WHAT THE EXERCISE ASKS: Reproduce each record exactly, leaving nothing out.

[Items from a data source]
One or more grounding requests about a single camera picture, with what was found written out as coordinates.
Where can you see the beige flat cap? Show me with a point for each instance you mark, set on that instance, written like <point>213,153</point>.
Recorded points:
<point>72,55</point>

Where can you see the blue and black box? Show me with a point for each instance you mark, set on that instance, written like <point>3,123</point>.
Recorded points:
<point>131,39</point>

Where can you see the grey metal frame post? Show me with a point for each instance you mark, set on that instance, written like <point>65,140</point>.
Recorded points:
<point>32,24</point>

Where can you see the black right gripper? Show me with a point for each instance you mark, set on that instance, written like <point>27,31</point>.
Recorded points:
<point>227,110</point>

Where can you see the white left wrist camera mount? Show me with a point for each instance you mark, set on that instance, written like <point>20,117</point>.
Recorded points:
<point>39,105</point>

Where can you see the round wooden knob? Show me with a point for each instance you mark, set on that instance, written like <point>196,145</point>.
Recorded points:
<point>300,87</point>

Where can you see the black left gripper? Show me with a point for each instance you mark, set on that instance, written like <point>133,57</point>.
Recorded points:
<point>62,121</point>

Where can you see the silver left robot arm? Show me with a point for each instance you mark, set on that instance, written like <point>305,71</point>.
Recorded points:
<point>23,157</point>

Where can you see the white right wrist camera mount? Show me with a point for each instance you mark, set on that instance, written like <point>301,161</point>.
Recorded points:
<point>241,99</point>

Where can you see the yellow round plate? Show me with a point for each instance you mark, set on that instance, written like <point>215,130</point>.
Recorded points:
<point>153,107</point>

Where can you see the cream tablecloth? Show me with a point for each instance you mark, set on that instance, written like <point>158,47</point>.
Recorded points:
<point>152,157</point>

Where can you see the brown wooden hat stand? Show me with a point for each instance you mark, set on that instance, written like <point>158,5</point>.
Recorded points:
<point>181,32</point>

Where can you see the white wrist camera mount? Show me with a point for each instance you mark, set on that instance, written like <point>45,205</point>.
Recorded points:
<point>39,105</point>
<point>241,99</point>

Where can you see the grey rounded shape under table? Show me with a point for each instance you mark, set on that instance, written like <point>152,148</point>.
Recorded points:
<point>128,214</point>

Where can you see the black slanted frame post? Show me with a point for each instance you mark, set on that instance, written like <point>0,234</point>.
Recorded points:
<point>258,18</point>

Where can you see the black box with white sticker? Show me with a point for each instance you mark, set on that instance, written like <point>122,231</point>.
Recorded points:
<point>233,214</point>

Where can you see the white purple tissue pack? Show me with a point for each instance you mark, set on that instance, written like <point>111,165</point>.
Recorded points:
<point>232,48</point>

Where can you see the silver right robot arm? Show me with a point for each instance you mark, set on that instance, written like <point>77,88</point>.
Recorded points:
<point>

EXERCISE OUTPUT:
One or more grounding requests about a single camera picture, with what was found written out as coordinates.
Where can you see the beige flat cap? Show me with a point for each instance you mark, set on that instance, written like <point>213,153</point>.
Recorded points:
<point>72,55</point>

Where can you see the blue and black box? Show me with a point for each instance you mark, set on that instance, written like <point>3,123</point>.
Recorded points:
<point>131,39</point>

Where can you see the grey metal frame post? Show me with a point for each instance you mark, set on that instance, written like <point>65,140</point>.
Recorded points:
<point>32,24</point>

Where can you see the black right gripper? Show me with a point for each instance you mark, set on that instance, written like <point>27,31</point>.
Recorded points:
<point>227,110</point>

Where can you see the white left wrist camera mount? Show me with a point for each instance you mark, set on that instance, written like <point>20,117</point>.
Recorded points:
<point>39,105</point>

Where can you see the round wooden knob? Show me with a point for each instance you mark, set on that instance, written like <point>196,145</point>.
Recorded points:
<point>300,87</point>

Where can you see the black left gripper? Show me with a point for each instance you mark, set on that instance, written like <point>133,57</point>.
Recorded points:
<point>62,121</point>

Where can you see the silver left robot arm? Show me with a point for each instance you mark, set on that instance, written like <point>305,71</point>.
Recorded points:
<point>23,157</point>

Where can you see the white right wrist camera mount? Show me with a point for each instance you mark, set on that instance, written like <point>301,161</point>.
Recorded points:
<point>241,99</point>

Where can you see the yellow round plate? Show me with a point for each instance you mark, set on that instance, written like <point>215,130</point>.
Recorded points:
<point>153,107</point>

Where can you see the cream tablecloth? Show me with a point for each instance you mark, set on that instance, written like <point>158,47</point>.
Recorded points:
<point>152,157</point>

Where can you see the brown wooden hat stand? Show me with a point for each instance you mark, set on that instance, written like <point>158,5</point>.
Recorded points:
<point>181,32</point>

Where can you see the white wrist camera mount? Show me with a point for each instance you mark, set on that instance, written like <point>45,205</point>.
Recorded points:
<point>39,105</point>
<point>241,99</point>

Where can you see the grey rounded shape under table? Show me with a point for each instance you mark, set on that instance, written like <point>152,148</point>.
Recorded points:
<point>128,214</point>

Where can you see the black slanted frame post? Show me with a point for each instance you mark, set on that instance, written like <point>0,234</point>.
Recorded points:
<point>258,18</point>

Where can you see the black box with white sticker? Show me with a point for each instance you mark, set on that instance, written like <point>122,231</point>.
Recorded points:
<point>233,214</point>

Where can you see the white purple tissue pack? Show me with a point for each instance you mark, set on that instance, written like <point>111,165</point>.
Recorded points:
<point>232,48</point>

Where can you see the silver right robot arm? Show me with a point for each instance you mark, set on that instance, written like <point>77,88</point>.
Recorded points:
<point>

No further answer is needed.